I’ve now had time to look over seven more studies:

  1. A randomized trial of 6000 smokers with “asymptomatic airway obstruction”, i.e., weak lungs. (HT Karl.)  After 5 years in two-thirds, 22% (vs 5%) stopped smoking, and after 14.5 years they died a (3% level significant) 15% less (20% less of heart disease, 15% less of lung cancer, and 50% less of “respiratory disease other than cancer.”) (More details here, which I don’t have.)
  2. WHO collaborative multifactor randomized trial of 61,000 men.  After six years one half had 2% fewer smokers, 7% among highest risk men, giving an insignificant 5% lower mortality (7% in heart disease).
  3. Gotenborg multifactor randomized trial of 30,000 men.  After ten years one third had 9% fewer smokers (32.5 vs. 35.4%) than the other two thirds, and an insignificant 2% lower mortality (0% heart disease, 15% cancer).
  4. Norwegian multifactor randomized trial of 1200 men.  After five years one side had 1/8 less smoking, and after 28 years it had 46% more mortality (95 vs 65 count).
  5. Oslo mulitfactor randomized trial of 1200 men.  After 8.5 years one side had 45%(?) less smoking, and 40% less mortality (19 vs. 31 count).  (This just from abstract; anyone have the paper?)
  6. A non-randomized study of 1600 men over 26 years.

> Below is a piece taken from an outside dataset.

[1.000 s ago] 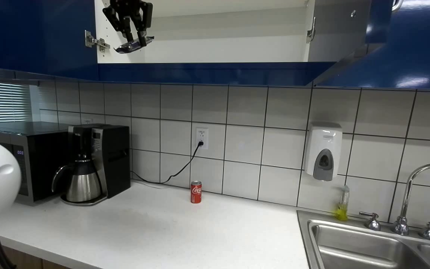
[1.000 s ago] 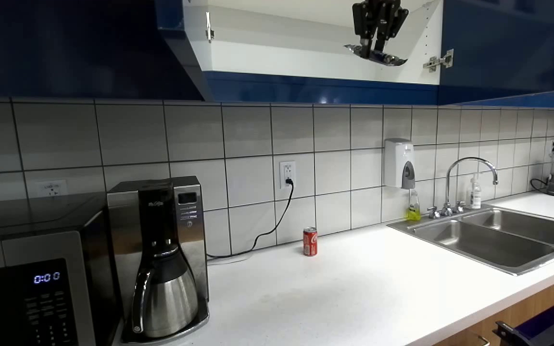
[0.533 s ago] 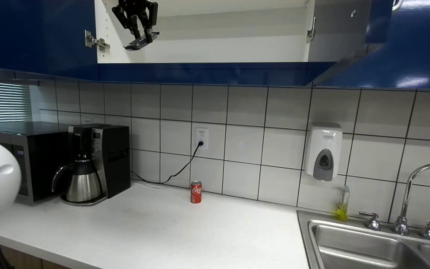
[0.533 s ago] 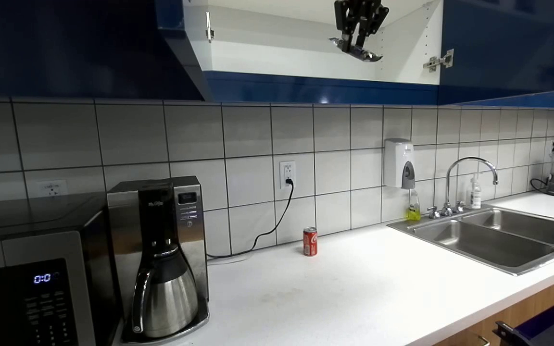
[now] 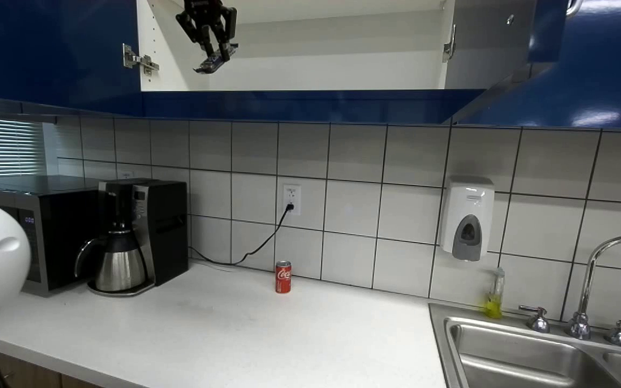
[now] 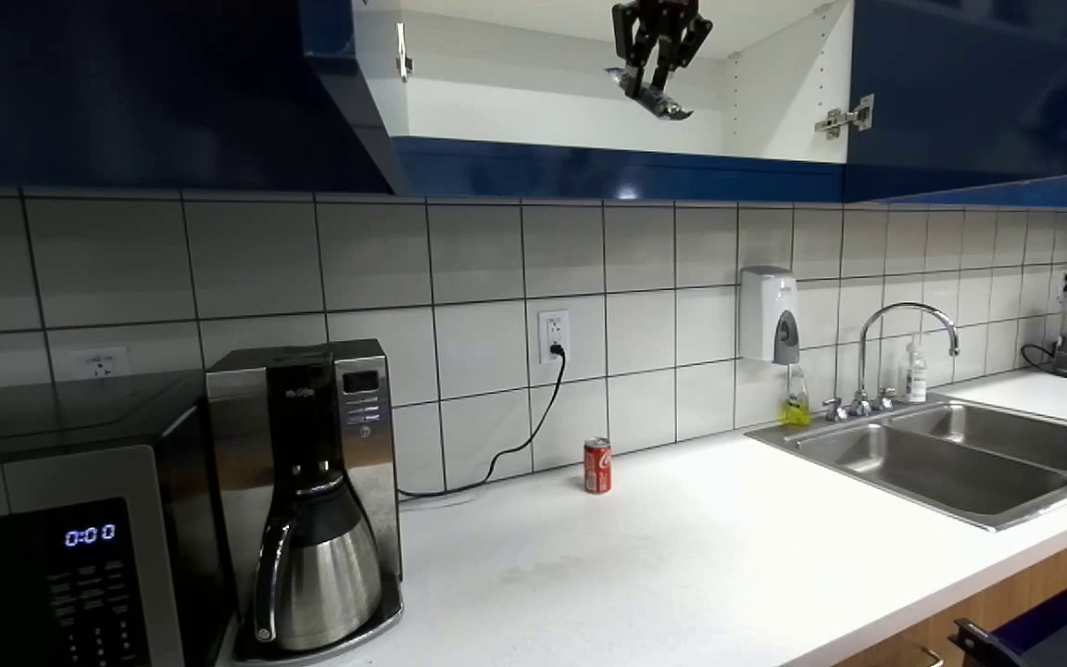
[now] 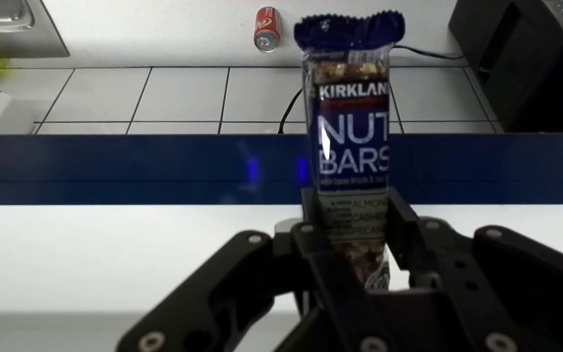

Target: Put the candy bar into the cupboard

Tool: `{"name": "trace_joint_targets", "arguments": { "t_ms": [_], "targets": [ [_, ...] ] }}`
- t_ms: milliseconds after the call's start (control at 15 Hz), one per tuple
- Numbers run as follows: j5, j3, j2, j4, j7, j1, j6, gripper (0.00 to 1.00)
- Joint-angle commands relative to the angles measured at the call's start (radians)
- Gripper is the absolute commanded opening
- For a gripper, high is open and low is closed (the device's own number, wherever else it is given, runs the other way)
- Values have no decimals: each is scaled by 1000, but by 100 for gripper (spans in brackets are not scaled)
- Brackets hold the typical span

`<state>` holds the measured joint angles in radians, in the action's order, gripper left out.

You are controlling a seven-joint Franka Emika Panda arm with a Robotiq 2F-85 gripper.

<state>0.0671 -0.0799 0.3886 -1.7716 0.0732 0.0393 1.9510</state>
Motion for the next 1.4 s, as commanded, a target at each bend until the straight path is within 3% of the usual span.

Initial lung quality was unrelated to mortality for non-smokers, but high smokers with initially bad lungs died 62% more than initially good lungs.
  7. A non-randomized AER ’06 study of WWII vetrans.  Its key “identifying assumption is that cohort and age effects in the smoking equation are the same for men and women” and that the entire increased mortality of WWII veterans is due to their smoking more. (HT Alex T.)  It finds “a nonveteran average annual mortality rate of 13.1 per 1,000 men and a veteran … rate of 16.6” (1.2 vs. 2.2 for lung cancer), suggesting “36 to 79 percent of the excess veteran deaths due to heart disease and lung cancer are attributable to military-induced smoking”.  Since heart disease and lunch cancer were 38% of deaths, this suggests ~4-12% higher smoking mortality.

OK, so how best to summarize this evidence?  Based on study #4, I tentatively estimate smoking raises mortality for folks with bad lungs, about 10 to 25% of folks, by 50-100%.  (This affect appears to not work mainly via lung cancer.)  This is supported by study #9 and could explain a 5-25% overall smoking mortality increase.

In the rest of the studies, if we assume the entire effect seen was from smoking, we can collect smoking mortality affect estimates.  Setting aside #8, as I haven’t read the paper, #1 had the biggest change in smoking rates, and suggests a ~20% mortality.  The next biggest change was #2, and suggests ~30% mortality.  Study #6 had the next less change, and suggests ~22% mortality.  The rest were all across the map, as expected from their small count and change.

So, we seem to see a 50-100% smoking mortality increase on bad lungs, which predicts a 5-25% overall smoking mortality increase.  If we attribute to smoking the full benefit seen in our three most relevant multifactor randomized trials, we get crude smoking harm estimates of 20,22,30%.  And if, from study #10, we attribute the entire higher mortality of WWII veterans to their smoking more we get ~4-12% mortality effect.

Bottom line:  a randomized trial suggests a large smoking harm on bad lungs, which can explain the entire apparently average smoking harm seen elsewhere.  My best guess: smokers die ~10-30% more on average, living about 2-6 months less, but there’s much less net harm to strong lung folks.

Added 10a: Wikipedia says

Male and female smokers lose an average of 13.2 and 14.5 years of life, respectively. .. The risk of dying from lung cancer before age 85 is 22.1% for a male smoker and 11.9% for a female current smoker, in the absence of competing causes of death. The corresponding estimates for lifelong nonsmokers are a 1.1% probability [20 times less] of dying from lung cancer before age 85 for a man of European descent, and a 0.8% probability [15 times less] for a woman.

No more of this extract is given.